Terminada mi exposición, hubo un turno de careo, en todo momento respetuoso, en el
cual se me pidió explicara cómo era posible que un estado fuerte y autoritario
contribuyera a la emergencia de un pensamiento salvaje que por definición se opone a
lo que Gilles Deleuze llama el “conocimiento de estado”. El artículo mío citado, de hecho,
explica esa aparente paradoja, y aclaré el asunto como mejor pude, pero lo importante
es el sentido del lugar y de las personas presentes que se sobrepuso a la contienda
teórica allí dirimida. Capté al instante que era impertinente hacer ninguna expresión de
solidaridad con ningún bando, no por evitar la controversia ni por cuestión de tacto en
una situación extranjera, sino porque había ido percibiendo, en el tiempo que llevaba
conversando con diversas personas, casi todos intelectuales de la literatura y la cultura,
que lo que importaba era, no el bando asumido o dejado de asumir ni la carencia de
ellos para adaptarse a tal o cual paradigma del intelectual dada una situación política
nacional de polarización y conflicto, sino el exceso desbordante de todo paradigma, en
términos de pasión, talento, deseo e inteligencia que esa misma polarización cataliza en
cuanto potencial inmanente a un mismo plano de coherencia.
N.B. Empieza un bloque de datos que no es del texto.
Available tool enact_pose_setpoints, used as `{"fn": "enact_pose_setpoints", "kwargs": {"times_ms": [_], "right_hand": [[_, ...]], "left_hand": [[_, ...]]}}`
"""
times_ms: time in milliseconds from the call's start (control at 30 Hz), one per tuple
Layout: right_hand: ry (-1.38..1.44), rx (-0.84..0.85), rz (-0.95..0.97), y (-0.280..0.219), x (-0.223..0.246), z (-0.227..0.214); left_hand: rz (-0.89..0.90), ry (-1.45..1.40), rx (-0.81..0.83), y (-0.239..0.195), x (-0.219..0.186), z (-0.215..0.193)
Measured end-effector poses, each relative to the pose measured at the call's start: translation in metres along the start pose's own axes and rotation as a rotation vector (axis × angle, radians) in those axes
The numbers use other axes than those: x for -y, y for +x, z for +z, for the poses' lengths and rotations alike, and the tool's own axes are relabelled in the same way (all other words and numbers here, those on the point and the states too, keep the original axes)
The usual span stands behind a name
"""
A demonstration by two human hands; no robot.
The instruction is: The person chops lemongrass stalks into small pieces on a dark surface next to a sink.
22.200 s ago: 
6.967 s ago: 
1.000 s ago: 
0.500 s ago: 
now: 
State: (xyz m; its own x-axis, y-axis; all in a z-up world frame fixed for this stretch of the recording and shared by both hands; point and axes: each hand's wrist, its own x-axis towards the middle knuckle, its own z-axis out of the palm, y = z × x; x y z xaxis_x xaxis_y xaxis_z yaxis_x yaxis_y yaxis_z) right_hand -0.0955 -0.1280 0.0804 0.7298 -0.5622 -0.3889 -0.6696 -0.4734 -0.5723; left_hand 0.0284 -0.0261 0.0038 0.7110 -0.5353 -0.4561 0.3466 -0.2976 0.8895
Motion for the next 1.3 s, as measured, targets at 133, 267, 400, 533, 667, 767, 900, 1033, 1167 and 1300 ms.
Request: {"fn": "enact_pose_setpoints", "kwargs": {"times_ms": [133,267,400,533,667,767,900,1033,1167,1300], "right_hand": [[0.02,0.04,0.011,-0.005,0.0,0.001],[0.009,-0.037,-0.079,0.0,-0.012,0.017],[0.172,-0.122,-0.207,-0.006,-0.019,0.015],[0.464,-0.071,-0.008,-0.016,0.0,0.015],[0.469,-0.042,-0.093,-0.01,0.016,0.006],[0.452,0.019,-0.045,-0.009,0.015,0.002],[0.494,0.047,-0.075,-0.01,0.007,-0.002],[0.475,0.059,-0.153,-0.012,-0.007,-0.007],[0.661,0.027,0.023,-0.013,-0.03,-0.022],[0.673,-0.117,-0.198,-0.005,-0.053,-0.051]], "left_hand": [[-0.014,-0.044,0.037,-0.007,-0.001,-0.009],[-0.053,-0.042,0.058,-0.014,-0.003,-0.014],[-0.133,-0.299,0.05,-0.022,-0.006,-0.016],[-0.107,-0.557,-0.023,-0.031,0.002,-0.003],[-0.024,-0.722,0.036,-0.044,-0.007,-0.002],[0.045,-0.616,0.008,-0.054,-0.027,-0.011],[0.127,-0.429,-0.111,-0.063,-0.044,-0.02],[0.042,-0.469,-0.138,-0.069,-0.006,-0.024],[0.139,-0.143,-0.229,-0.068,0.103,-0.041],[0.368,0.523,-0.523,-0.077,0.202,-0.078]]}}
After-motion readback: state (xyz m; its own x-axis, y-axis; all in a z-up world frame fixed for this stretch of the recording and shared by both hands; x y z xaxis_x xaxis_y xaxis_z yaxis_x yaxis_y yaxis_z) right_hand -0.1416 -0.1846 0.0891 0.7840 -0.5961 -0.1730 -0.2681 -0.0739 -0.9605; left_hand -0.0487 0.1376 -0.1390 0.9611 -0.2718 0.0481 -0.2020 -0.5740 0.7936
Si alguna solidaridad cabía
era con los Calibanes, Prósperos y Arieles, todos muy singulares que desplegaban un
teatro de libre indeterminación de las figuras y de la imaginación político-cultural, esto, al
menos en el terreno de una política de la cultura y del pensamiento que pide
gestionarse, no en los grandes metalenguajes ni en las solidaridades con secuencias
políticas molares, macrológicas, sino en los infralenguajes y solidaridades con
interrupciones políticas moleculares, micrológicas, gestuales y afectivas a las que apunta,
por ejemplo, un José Lezama Lima en su república secreta de la amistad, regida, no por
el príncipe moderno, sino por ese señor barroco muy caribeño y americano, que más bien
sólo “señorea”, si acaso, sus sueños y sus placeres y ni siquiera su imprevisible
exposición a la exterioridad inconmensurable de su medio.